[What to do]:
Exactly the line that contains "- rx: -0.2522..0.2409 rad" and the lines following it to the end of the data are to be reproduced, and nothing more.

[Dataset records]:
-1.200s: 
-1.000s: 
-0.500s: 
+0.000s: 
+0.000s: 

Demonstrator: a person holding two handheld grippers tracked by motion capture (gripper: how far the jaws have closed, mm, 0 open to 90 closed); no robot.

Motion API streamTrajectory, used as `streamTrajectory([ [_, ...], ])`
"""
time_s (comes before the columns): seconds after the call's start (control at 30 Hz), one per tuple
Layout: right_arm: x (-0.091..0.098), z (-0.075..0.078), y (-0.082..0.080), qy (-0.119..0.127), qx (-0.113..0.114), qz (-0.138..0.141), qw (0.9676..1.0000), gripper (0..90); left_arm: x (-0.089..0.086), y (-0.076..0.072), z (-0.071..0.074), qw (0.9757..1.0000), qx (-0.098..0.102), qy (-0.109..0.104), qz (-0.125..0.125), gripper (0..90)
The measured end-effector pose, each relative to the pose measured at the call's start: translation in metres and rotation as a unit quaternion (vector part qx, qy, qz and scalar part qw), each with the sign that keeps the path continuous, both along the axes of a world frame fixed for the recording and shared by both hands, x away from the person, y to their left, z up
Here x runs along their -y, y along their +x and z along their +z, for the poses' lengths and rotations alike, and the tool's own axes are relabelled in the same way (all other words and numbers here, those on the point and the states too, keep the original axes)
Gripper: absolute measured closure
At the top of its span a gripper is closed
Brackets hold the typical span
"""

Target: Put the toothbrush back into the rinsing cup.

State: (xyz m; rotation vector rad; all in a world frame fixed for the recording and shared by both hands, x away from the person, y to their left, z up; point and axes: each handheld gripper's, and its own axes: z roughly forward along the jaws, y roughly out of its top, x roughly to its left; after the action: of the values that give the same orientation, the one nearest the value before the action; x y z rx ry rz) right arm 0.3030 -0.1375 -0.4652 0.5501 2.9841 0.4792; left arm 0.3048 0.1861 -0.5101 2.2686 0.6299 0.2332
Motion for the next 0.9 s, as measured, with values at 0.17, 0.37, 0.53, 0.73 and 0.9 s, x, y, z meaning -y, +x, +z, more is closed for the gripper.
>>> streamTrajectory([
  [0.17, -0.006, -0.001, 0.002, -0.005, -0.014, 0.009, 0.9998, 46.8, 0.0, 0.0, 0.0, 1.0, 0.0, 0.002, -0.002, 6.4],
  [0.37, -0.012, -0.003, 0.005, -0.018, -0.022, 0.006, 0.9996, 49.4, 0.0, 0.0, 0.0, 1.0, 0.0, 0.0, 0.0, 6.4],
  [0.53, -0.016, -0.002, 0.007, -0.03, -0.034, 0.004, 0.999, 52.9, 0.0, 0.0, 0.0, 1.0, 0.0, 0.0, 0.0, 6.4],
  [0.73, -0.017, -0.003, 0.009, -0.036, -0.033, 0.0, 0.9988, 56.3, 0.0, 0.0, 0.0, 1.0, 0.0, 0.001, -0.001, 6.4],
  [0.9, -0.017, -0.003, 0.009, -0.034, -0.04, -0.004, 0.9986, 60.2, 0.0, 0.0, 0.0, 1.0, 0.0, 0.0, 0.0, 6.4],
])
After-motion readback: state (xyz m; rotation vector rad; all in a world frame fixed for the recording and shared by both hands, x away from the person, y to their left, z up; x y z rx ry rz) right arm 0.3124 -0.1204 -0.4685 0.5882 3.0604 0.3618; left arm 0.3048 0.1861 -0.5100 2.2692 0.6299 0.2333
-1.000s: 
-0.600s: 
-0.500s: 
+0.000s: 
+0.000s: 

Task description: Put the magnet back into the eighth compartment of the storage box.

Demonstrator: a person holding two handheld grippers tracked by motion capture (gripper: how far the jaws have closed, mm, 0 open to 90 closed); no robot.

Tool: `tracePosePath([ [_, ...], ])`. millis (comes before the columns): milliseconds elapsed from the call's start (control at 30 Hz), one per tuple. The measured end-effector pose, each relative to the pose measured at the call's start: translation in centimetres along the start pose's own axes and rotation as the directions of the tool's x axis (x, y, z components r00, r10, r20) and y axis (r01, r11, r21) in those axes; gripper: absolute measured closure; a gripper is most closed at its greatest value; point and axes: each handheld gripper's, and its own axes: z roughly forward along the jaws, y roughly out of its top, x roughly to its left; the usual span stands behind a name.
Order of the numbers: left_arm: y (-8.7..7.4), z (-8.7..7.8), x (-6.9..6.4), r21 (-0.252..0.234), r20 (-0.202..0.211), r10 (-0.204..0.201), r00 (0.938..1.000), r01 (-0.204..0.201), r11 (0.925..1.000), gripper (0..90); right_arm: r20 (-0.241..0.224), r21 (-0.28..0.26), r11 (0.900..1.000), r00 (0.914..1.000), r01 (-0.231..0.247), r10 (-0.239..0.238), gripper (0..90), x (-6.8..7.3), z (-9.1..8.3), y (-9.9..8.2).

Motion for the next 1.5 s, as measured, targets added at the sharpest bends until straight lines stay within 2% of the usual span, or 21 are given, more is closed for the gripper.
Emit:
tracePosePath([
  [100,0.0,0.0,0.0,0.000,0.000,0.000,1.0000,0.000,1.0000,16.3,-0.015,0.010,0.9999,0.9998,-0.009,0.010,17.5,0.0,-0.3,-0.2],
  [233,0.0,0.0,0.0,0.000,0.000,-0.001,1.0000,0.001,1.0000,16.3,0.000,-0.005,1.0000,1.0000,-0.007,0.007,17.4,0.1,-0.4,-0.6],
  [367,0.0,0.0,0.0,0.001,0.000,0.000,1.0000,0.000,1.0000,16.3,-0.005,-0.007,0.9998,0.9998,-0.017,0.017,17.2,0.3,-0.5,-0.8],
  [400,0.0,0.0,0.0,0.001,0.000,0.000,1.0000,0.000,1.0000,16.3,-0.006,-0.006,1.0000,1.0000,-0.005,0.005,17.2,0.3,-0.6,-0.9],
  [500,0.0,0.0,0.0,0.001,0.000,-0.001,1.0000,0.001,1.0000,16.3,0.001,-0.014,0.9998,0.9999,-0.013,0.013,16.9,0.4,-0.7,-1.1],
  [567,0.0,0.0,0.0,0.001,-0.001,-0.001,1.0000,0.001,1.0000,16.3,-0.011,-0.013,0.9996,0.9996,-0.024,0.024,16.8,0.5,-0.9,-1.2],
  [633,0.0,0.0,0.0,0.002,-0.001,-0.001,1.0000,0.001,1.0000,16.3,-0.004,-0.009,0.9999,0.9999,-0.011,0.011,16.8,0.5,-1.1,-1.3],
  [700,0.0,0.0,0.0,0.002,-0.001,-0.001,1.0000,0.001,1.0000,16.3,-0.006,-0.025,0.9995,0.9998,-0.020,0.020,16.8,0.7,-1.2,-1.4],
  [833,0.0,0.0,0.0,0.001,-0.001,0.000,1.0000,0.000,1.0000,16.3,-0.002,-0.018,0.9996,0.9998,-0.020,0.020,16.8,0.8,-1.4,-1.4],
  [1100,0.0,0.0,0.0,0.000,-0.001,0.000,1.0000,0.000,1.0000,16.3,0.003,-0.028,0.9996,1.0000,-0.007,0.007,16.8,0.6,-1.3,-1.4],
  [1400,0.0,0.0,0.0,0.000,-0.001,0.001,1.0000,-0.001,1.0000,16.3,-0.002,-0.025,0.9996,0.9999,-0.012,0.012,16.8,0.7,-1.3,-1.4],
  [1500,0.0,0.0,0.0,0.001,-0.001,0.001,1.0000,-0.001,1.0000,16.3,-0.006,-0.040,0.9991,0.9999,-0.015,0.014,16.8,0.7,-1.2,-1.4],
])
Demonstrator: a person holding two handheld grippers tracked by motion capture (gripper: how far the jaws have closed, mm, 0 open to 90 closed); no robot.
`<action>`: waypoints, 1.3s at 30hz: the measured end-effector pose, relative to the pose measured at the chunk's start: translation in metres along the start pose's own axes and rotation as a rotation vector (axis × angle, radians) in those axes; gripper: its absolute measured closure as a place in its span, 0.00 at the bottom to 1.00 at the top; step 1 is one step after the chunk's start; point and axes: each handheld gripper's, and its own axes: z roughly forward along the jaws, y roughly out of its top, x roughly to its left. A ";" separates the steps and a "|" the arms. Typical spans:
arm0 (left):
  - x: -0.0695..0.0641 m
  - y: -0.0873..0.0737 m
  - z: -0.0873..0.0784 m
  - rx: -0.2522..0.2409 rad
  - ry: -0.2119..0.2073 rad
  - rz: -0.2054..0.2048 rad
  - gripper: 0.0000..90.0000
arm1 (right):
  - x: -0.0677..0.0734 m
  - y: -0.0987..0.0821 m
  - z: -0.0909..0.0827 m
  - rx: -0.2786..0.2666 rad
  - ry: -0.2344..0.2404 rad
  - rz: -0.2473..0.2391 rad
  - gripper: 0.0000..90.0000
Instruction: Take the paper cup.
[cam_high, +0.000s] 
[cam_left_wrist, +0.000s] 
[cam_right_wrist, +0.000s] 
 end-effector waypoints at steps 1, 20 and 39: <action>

[Task solution]:
  - rx: -0.2522..0.2409 rad
  - ry: -0.2119..0.2073 rad
  - rz: -0.2054..0.2048 rad
  - gripper: 0.0000..90.0000
arm1 (right):
  - x: -0.0677..0.0734 m
  - y: -0.0987..0.0821 m
  - z: -0.0909..0.0827 m
  - rx: -0.2786..0.2666 rad
  - ry: -0.2344..0.2404 rad
  - rz: -0.2473..0.2391 rad
  - gripper: 0.0000..90.0000
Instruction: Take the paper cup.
[cam_high, +0.000s] 
[cam_left_wrist, +0.000s] 
[cam_right_wrist, +0.000s] 
 end-effector waypoints at steps 1, 20 and 39: <action>

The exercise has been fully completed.